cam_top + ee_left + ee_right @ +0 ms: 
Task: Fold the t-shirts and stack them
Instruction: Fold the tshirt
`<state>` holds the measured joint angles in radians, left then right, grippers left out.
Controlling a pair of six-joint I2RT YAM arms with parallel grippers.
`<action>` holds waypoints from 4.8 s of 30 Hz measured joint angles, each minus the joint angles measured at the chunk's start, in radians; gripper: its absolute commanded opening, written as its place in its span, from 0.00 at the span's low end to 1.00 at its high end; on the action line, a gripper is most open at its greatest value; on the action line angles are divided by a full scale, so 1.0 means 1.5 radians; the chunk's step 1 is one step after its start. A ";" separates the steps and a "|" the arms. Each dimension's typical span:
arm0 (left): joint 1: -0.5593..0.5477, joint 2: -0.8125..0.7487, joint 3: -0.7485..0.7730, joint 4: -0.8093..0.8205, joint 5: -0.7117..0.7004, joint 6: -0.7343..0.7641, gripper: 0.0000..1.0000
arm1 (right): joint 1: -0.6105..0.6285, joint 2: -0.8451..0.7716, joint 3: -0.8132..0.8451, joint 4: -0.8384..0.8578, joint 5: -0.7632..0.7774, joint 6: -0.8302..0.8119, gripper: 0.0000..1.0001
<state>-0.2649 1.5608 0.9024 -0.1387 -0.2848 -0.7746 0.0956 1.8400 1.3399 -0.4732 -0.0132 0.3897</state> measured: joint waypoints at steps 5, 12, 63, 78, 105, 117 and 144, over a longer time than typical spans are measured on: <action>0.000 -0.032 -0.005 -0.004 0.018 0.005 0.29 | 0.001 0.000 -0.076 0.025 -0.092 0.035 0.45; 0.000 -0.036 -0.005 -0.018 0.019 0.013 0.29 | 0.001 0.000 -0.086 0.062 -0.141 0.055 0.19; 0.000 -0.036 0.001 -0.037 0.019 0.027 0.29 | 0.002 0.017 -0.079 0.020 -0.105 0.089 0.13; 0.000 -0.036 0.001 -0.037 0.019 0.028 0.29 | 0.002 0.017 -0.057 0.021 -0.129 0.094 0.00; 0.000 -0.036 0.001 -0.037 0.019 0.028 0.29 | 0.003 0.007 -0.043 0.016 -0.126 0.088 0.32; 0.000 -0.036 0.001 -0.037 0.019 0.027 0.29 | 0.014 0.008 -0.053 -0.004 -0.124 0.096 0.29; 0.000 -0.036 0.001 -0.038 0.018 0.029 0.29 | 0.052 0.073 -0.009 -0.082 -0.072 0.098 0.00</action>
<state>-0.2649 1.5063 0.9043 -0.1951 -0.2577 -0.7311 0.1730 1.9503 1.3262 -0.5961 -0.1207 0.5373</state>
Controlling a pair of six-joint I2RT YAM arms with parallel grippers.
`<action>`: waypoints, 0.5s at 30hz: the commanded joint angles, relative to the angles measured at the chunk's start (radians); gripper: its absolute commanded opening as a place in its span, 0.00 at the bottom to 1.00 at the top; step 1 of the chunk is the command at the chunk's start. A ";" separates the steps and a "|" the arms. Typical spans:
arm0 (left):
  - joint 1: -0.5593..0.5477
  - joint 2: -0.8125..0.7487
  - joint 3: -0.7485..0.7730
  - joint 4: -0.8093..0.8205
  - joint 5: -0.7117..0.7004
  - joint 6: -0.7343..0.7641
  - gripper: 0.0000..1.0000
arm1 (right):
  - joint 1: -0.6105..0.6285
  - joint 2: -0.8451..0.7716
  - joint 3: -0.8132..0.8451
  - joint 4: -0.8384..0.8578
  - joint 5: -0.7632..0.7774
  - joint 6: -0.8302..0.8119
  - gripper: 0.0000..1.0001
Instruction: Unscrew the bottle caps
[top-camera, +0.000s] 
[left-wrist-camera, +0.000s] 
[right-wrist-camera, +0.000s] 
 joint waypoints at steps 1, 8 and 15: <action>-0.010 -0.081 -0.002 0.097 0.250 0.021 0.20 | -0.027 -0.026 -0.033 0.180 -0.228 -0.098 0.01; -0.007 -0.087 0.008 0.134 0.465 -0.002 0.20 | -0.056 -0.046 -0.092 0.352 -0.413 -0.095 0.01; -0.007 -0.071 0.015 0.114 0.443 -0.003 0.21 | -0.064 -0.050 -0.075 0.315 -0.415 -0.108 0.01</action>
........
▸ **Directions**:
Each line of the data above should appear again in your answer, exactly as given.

▸ **Exercise answer**:
cam_top + ee_left + ee_right @ +0 ms: 
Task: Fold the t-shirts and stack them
Instruction: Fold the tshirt
`<state>` holds the measured joint angles in radians, left then right, grippers left out.
Controlling a pair of six-joint I2RT YAM arms with parallel grippers.
`<action>` holds waypoints from 4.8 s of 30 Hz measured joint angles, each minus the joint angles measured at the chunk's start, in radians; gripper: its absolute commanded opening, written as its place in its span, from 0.00 at the span's low end to 1.00 at its high end; on the action line, a gripper is most open at its greatest value; on the action line angles are divided by a full scale, so 1.0 means 1.5 radians; the chunk's step 1 is one step after its start. A ";" separates the steps and a "|" the arms. Each dimension's typical span:
arm0 (left): joint 1: -0.5593..0.5477, joint 2: -0.8125..0.7487, joint 3: -0.7485..0.7730, joint 4: -0.8093..0.8205, joint 5: -0.7117..0.7004, joint 6: -0.7343..0.7641, gripper: 0.0000..1.0000
arm1 (right): joint 1: -0.6105..0.6285, joint 2: -0.8451..0.7716, joint 3: -0.8132..0.8451, joint 4: -0.8384..0.8578, joint 5: -0.7632..0.7774, joint 6: -0.8302..0.8119, gripper: 0.0000..1.0001
<state>-0.2649 1.5608 0.9024 -0.1387 -0.2848 -0.7746 0.0956 1.8400 1.3399 -0.4732 -0.0132 0.3897</state> measured: joint waypoints at steps 5, 12, 63, 78, 105, 117 and 144, over a longer time than typical spans are measured on: <action>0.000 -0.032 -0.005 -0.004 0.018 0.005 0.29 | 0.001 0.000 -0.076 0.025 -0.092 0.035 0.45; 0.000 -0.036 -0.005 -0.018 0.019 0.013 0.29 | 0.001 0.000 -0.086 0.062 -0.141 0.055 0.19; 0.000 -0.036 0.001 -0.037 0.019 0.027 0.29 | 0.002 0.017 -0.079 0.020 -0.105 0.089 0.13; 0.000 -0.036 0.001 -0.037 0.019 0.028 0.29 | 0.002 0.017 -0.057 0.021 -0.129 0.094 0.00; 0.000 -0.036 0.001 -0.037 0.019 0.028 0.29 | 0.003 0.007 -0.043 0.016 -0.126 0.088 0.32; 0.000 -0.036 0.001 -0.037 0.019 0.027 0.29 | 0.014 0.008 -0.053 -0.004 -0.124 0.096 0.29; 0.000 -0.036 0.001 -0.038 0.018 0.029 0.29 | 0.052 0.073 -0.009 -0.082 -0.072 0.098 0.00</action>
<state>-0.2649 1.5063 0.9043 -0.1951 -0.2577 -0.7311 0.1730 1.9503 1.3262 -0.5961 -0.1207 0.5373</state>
Controlling a pair of six-joint I2RT YAM arms with parallel grippers.
`<action>`: waypoints, 0.5s at 30hz: the commanded joint angles, relative to the angles measured at the chunk's start (radians); gripper: its absolute commanded opening as a place in its span, 0.00 at the bottom to 1.00 at the top; step 1 of the chunk is the command at the chunk's start. A ";" separates the steps and a "|" the arms. Typical spans:
arm0 (left):
  - joint 1: -0.5593..0.5477
  - joint 2: -0.8125..0.7487
  - joint 3: -0.7485..0.7730
  - joint 4: -0.8093..0.8205
  - joint 5: -0.7117..0.7004
  - joint 6: -0.7343..0.7641
  - gripper: 0.0000..1.0000
arm1 (right):
  - joint 1: -0.6105..0.6285
  - joint 2: -0.8451..0.7716
  - joint 3: -0.8132..0.8451
  - joint 4: -0.8384..0.8578
  - joint 5: -0.7632..0.7774
  - joint 6: -0.8302..0.8119
  - gripper: 0.0000..1.0001
Instruction: Unscrew the bottle caps
[top-camera, +0.000s] 
[left-wrist-camera, +0.000s] 
[right-wrist-camera, +0.000s] 
 joint waypoints at steps 1, 8 and 15: <action>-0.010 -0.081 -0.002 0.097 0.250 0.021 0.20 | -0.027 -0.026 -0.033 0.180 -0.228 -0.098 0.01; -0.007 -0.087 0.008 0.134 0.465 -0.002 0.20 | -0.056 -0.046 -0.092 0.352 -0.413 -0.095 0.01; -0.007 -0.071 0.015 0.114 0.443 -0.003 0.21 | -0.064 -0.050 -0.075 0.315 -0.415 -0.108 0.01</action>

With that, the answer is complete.